(YOUR INSTRUCTIONS) Each entry below must be repeated exactly, with pictures left out.

____________

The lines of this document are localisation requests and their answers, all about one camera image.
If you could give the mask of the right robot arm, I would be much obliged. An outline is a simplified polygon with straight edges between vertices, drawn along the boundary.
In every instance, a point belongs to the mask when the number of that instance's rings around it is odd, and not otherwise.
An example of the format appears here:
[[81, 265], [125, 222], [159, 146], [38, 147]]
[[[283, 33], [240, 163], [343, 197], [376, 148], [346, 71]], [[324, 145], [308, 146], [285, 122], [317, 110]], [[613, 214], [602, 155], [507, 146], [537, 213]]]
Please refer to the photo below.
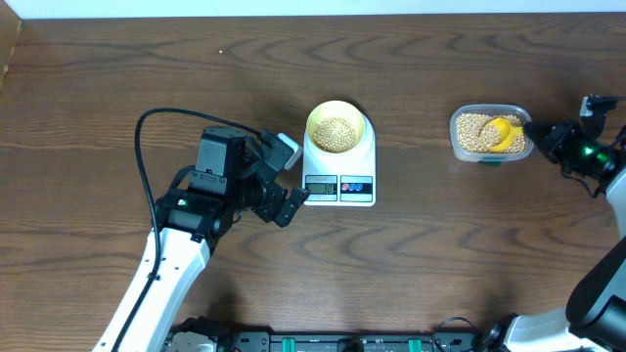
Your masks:
[[599, 182], [619, 231], [618, 243], [579, 282], [567, 304], [539, 315], [512, 315], [482, 338], [479, 351], [623, 351], [625, 349], [625, 148], [620, 134], [610, 145], [596, 141], [574, 120], [529, 122], [523, 132], [568, 178]]

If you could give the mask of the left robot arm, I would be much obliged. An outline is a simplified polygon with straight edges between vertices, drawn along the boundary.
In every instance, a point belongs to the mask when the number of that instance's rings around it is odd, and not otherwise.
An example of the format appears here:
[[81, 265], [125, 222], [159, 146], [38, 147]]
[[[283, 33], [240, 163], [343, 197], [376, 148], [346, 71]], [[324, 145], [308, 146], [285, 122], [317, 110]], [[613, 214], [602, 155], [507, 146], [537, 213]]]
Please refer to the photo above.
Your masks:
[[158, 351], [191, 285], [243, 212], [279, 227], [291, 222], [308, 193], [276, 178], [301, 154], [284, 133], [205, 128], [196, 163], [176, 174], [153, 207], [156, 223], [141, 263], [96, 350]]

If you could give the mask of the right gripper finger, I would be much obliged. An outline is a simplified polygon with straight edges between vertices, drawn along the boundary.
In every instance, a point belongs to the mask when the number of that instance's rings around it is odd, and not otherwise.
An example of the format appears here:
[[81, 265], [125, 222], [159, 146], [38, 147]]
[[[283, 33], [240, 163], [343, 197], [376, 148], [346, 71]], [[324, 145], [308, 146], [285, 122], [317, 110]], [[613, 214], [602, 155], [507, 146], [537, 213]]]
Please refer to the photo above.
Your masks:
[[522, 126], [524, 135], [530, 140], [554, 139], [556, 126], [550, 122], [527, 122]]
[[545, 159], [555, 159], [553, 149], [555, 140], [549, 136], [529, 136], [528, 139]]

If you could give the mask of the yellow measuring scoop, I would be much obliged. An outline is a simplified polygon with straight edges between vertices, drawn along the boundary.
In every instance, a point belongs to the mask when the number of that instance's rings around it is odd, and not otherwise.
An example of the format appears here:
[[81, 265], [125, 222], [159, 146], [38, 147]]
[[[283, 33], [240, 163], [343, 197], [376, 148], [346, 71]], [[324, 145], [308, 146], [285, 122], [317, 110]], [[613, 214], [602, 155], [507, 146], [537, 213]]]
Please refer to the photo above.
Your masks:
[[522, 128], [504, 117], [487, 122], [478, 135], [478, 142], [491, 154], [518, 154], [526, 148]]

____________

(EXPECTED ANSWER)
The lines of this document are localisation requests and their answers, all about one camera image.
If you could give the mask of the right robot arm, I would be much obliged. An outline is a simplified polygon with straight edges between vertices, drawn along the boundary.
In every instance, a point belongs to the mask when the number of that instance's rings around it is odd, and not otherwise.
An example of the format appears here:
[[81, 265], [125, 222], [159, 146], [38, 147]]
[[[283, 33], [240, 163], [343, 197], [376, 148], [346, 71]], [[324, 145], [308, 146], [285, 122], [317, 110]], [[613, 214], [602, 155], [507, 146], [537, 213]]]
Please refer to the photo below.
Your masks:
[[599, 182], [619, 231], [618, 243], [579, 282], [567, 304], [539, 315], [512, 315], [482, 338], [479, 351], [623, 351], [625, 349], [625, 148], [620, 134], [610, 145], [596, 141], [574, 120], [529, 122], [523, 132], [568, 178]]

If you could give the mask of the left robot arm, I would be much obliged. An outline is a simplified polygon with straight edges between vertices, drawn along the boundary.
In every instance, a point belongs to the mask when the number of that instance's rings around it is odd, and not otherwise.
An example of the format appears here:
[[81, 265], [125, 222], [159, 146], [38, 147]]
[[[283, 33], [240, 163], [343, 197], [376, 148], [346, 71]], [[324, 145], [308, 146], [285, 122], [317, 110]], [[613, 214], [602, 155], [507, 146], [537, 213]]]
Please refer to the photo above.
Your masks:
[[158, 351], [191, 285], [243, 212], [279, 227], [291, 222], [308, 193], [276, 178], [301, 154], [284, 133], [205, 128], [196, 163], [176, 174], [153, 207], [156, 223], [141, 263], [96, 350]]

If you could give the mask of the right gripper finger, I would be much obliged. An outline is a simplified polygon with straight edges between vertices, drawn along the boundary.
In every instance, a point belongs to the mask when the number of that instance's rings around it is odd, and not otherwise.
An example of the format appears here:
[[81, 265], [125, 222], [159, 146], [38, 147]]
[[[283, 33], [240, 163], [343, 197], [376, 148], [346, 71]], [[324, 145], [308, 146], [285, 122], [317, 110]], [[613, 214], [602, 155], [507, 146], [537, 213]]]
Please refer to the photo above.
Your masks:
[[522, 126], [524, 135], [530, 140], [554, 139], [556, 126], [550, 122], [527, 122]]
[[545, 159], [555, 159], [553, 149], [555, 140], [549, 136], [529, 136], [528, 139]]

If you could give the mask of the yellow measuring scoop, I would be much obliged. An outline is a simplified polygon with straight edges between vertices, drawn along the boundary.
In every instance, a point belongs to the mask when the number of that instance's rings around it is odd, and not otherwise.
An example of the format appears here:
[[81, 265], [125, 222], [159, 146], [38, 147]]
[[[283, 33], [240, 163], [343, 197], [376, 148], [346, 71]], [[324, 145], [308, 146], [285, 122], [317, 110]], [[613, 214], [602, 155], [507, 146], [537, 213]]]
Please refer to the photo above.
Your masks:
[[522, 128], [504, 117], [487, 122], [478, 135], [478, 142], [491, 154], [518, 154], [526, 148]]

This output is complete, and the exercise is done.